My Take on the Blasey-Ford/Kavanaugh testimony:
Riveting is the word most people are using to describe yesterday’s testimony before the Senate Judiciary Committee. It is an apt adjective.
Many people were surprised at the poised and quiet testimony of Dr. Blasey-Ford, however I would venture not as many as those who were surprised at the meltdown of the accused. The majority of women are most likely familiar with the kind of testimony Dr. Blasey-Ford gave yesterday. Indeed, they have heard it before – or lived it. They have heard the quiet, tearful admissions of women – and sometimes men – friends and family just like this. They have also heard that laughter. We have all heard that laughter. Think back to your school days, whether or not you were the abused, you can recognize the unabashed laughter of the school bully as he pushes a classmate, the yuck-yuck of the school sports’ stars as the school wallflower walks by.

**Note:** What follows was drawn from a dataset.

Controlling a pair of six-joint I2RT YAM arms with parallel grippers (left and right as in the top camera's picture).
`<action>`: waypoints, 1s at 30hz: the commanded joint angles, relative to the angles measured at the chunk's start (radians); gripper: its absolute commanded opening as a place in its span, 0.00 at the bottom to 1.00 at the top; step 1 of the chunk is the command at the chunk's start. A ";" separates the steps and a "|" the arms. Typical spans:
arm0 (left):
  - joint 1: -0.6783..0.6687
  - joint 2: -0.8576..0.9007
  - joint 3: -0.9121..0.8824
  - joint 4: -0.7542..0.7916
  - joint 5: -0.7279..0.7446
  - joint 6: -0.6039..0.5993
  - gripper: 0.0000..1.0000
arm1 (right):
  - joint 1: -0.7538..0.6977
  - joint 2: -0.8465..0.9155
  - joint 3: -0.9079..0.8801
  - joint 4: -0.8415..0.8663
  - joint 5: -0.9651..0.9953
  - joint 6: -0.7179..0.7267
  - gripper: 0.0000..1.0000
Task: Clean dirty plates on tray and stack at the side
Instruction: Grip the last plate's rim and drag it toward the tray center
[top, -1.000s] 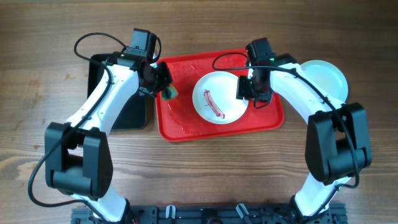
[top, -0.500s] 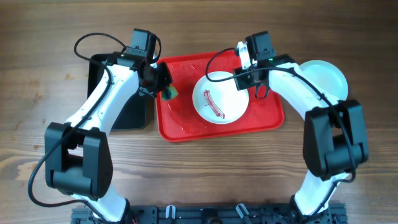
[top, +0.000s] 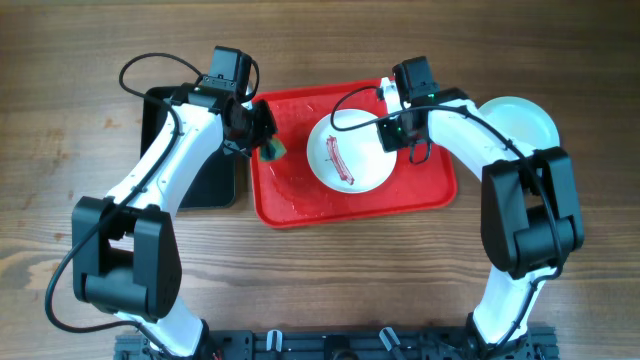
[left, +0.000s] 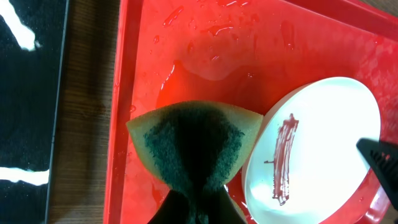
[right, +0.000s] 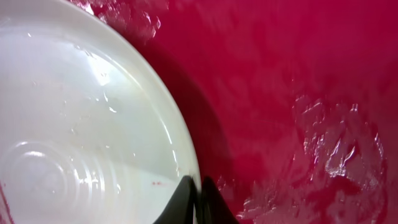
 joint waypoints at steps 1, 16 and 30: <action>0.000 -0.011 0.014 -0.004 -0.013 0.015 0.04 | -0.007 0.027 0.037 -0.135 -0.018 0.171 0.04; -0.001 -0.011 0.014 -0.004 -0.013 0.015 0.04 | 0.046 0.029 -0.081 0.005 -0.211 0.660 0.05; -0.001 0.019 0.014 0.087 0.063 0.177 0.04 | 0.046 0.029 -0.081 0.074 -0.263 0.555 0.04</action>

For me, however, it was the absolute melt-down of the accused (and his supporters) that was most riveting. I was stunned at the spluttering, the rage, the interruptions, the rudeness, the volcanic fury, coming from a federal judge. A man trained in all manner of process and decorum, poised to join the Supreme Court, the type of man who has been preparing his whole life to be rational, balanced, objective, non-partisan!
At first I was confused, but then I began to recognize the behavior. A behavior I was familiar with from my years as a high school teacher. Whenever a teacher insisted on rules, decorum, standards, or deadlines and a promising young man would be held accountable, there would be this same petulant response. Many of these young men were otherwise charming to adults; and adults smiled and bent the rules as they looked the other way. Adults might have caught glimpses of their cruelty to others in the hallways or on playgrounds, but nothing serious enough to ‘wreck their life’ over.
Occasionally, their offenses – whether bullying, cheating, sexual harassment – were brought to light, but whenever held to account, the protests and interruptions and eventually tears – not tears of sorrow, but of rage – would appear. Pushed to the limit, the entitled young man, incredulous that he could not have his way would lose it with a scary aggression mingled with tears. At which point one could predict with regularity another adult (usually male), a coach or principal or parent, would enter the picture with righteous indignation and protestations: “Can’t he do extra credit or have an extension? What about the game on Saturday? It’s just a stupid book report! It’s one point! What about graduation? It’s her word against his! There’s no proof! What about his future?”
Now this is playing out on a national scale. The hearing yesterday has put this drama center stage and although the petulant man may still have his way, we are closer now than ever before to exposing this behavior and one step nearer to ending its grip. Certainly, there are those, men and women, who defend this entitled, privileged hierarchy, but the vast majority do not. We may have him as a Supreme Court justice for years to come, but after yesterday’s display, many are finally waking up to the injustice of a system that rewards and prioritizes boys and men. And elections are coming.